Please see the submission, www.internationaldisabilityalliance.org/advocacy-work/committee-on-the-rights-of-persons-with-disabilities/4th-session-october-2010/.
IDA Meetings
Tina Minkowitz represented WNUSP in the International Disability Alliance meetings held from August 28-30, with support from Moosa Salie, who attended in his capacity of assistant to the representative from the Secretariat of the African Decade of Persons with Disabilities. On August 28, Tina coordinated a seminar on legal capacity for members and staff, together with Connie Laurin-Bowie from Inclusion International. Tina and Connie presented the issue of legal capacity from the perspectives of their respective organizations, and Tina’s presentation will soon be uploaded onto the WNUSP website.
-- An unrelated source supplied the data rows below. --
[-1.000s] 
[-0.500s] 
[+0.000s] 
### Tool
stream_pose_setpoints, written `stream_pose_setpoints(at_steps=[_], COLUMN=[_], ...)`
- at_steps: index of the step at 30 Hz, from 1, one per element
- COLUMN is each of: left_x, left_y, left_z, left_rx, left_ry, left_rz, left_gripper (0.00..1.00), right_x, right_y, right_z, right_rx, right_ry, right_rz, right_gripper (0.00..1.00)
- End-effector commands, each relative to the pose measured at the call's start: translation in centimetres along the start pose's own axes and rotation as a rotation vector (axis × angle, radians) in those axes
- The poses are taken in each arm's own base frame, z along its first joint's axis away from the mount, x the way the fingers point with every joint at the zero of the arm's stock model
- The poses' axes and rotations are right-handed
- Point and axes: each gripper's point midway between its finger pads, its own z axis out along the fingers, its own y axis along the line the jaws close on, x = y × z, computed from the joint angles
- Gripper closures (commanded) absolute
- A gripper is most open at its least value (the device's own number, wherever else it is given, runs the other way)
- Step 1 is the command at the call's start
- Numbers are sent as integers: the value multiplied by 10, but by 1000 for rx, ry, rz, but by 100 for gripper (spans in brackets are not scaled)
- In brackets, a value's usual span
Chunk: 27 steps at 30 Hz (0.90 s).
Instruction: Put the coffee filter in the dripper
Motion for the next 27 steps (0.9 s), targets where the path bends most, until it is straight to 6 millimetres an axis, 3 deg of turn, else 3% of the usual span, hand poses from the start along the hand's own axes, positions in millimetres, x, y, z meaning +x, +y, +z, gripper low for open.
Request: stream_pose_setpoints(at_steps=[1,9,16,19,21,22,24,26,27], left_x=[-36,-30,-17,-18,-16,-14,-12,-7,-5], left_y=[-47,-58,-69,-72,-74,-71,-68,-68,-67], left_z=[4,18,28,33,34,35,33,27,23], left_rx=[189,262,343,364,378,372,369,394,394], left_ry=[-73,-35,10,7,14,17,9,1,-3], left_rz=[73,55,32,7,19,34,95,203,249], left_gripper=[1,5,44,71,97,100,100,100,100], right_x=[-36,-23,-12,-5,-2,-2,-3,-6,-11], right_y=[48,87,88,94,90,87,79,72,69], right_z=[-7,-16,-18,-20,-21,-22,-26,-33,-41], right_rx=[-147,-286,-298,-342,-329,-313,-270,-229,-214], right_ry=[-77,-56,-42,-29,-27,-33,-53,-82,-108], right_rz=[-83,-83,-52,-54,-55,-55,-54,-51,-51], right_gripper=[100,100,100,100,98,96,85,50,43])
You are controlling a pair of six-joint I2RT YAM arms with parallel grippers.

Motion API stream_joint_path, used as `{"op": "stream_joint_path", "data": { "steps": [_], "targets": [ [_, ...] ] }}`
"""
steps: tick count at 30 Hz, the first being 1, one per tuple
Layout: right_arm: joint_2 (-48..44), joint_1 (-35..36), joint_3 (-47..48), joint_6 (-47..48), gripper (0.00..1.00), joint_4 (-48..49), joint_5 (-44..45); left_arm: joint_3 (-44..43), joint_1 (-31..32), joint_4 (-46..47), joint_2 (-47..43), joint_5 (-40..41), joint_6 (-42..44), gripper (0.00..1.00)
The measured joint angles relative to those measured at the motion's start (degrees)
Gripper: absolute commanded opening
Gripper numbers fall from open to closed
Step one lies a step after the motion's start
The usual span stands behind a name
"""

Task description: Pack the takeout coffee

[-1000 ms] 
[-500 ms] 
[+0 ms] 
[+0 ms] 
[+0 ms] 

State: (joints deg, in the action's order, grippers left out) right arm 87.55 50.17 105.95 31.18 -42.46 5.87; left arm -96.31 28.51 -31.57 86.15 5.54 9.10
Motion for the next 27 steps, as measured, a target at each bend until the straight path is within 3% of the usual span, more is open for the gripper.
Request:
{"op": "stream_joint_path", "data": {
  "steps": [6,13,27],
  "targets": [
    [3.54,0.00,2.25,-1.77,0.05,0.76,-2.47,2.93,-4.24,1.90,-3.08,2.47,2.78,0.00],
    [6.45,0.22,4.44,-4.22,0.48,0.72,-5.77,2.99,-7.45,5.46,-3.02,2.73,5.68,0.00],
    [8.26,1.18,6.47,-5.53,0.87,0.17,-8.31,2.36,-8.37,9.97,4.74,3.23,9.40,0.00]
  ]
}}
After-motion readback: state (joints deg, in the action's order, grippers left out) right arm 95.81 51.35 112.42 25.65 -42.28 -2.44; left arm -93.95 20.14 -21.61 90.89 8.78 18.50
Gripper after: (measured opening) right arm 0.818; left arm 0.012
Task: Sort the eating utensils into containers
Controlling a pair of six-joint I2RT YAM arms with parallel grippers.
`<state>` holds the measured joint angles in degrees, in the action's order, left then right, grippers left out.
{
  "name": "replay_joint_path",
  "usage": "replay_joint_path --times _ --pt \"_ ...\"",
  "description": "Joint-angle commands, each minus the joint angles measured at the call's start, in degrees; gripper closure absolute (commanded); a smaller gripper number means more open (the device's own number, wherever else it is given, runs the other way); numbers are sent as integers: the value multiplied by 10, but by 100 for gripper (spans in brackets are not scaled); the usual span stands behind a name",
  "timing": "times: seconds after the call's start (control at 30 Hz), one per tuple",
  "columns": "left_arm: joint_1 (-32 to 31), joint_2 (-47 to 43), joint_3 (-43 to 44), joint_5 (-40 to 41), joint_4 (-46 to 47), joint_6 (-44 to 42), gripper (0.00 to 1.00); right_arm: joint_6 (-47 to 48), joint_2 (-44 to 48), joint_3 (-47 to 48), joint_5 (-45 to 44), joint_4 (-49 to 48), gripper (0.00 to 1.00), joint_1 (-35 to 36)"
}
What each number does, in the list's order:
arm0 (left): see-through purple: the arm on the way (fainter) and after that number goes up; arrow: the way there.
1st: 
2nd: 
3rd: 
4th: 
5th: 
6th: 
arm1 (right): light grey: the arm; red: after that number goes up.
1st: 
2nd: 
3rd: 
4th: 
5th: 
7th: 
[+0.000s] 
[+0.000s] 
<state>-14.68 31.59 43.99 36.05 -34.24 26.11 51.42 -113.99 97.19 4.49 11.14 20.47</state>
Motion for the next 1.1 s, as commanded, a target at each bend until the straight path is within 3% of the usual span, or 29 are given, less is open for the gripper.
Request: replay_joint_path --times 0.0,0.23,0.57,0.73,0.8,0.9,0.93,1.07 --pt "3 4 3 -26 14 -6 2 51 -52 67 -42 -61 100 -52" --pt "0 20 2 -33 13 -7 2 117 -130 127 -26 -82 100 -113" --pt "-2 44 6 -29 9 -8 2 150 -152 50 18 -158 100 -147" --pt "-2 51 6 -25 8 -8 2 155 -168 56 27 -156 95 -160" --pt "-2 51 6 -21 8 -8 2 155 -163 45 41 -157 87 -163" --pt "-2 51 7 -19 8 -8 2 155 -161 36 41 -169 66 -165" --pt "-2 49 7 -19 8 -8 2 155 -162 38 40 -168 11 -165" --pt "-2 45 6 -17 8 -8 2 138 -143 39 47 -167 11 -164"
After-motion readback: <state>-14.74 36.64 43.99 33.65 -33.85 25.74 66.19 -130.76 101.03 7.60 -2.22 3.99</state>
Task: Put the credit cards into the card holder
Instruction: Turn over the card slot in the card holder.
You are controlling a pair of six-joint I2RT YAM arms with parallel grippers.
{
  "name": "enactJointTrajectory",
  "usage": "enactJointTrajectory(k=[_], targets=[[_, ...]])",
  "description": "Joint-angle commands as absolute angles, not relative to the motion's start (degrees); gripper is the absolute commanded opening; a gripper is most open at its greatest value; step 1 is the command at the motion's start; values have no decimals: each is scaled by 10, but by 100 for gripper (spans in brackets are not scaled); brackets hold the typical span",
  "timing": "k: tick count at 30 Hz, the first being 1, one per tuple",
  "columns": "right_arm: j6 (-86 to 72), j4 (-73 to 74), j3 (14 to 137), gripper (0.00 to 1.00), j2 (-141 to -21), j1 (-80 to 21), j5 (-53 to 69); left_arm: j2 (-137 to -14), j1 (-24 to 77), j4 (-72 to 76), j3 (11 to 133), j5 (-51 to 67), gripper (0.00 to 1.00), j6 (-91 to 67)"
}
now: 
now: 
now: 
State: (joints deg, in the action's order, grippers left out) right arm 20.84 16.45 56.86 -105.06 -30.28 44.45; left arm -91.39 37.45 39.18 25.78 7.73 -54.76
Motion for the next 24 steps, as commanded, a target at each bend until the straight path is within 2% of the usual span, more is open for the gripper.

IDA has hired staff for a secretariat with personnel in Geneva and New York, who will have a regular presence at the United Nations. This poses a challenge to IDA members including WNUSP, to ensure that staff are well-informed about our human rights issues, and to be able to contribute to a large volume of advocacy now being generated by the secretariat (such as recommendations for Human Rights Council resolutions and for concluding observations on reports to treaty monitoring committees).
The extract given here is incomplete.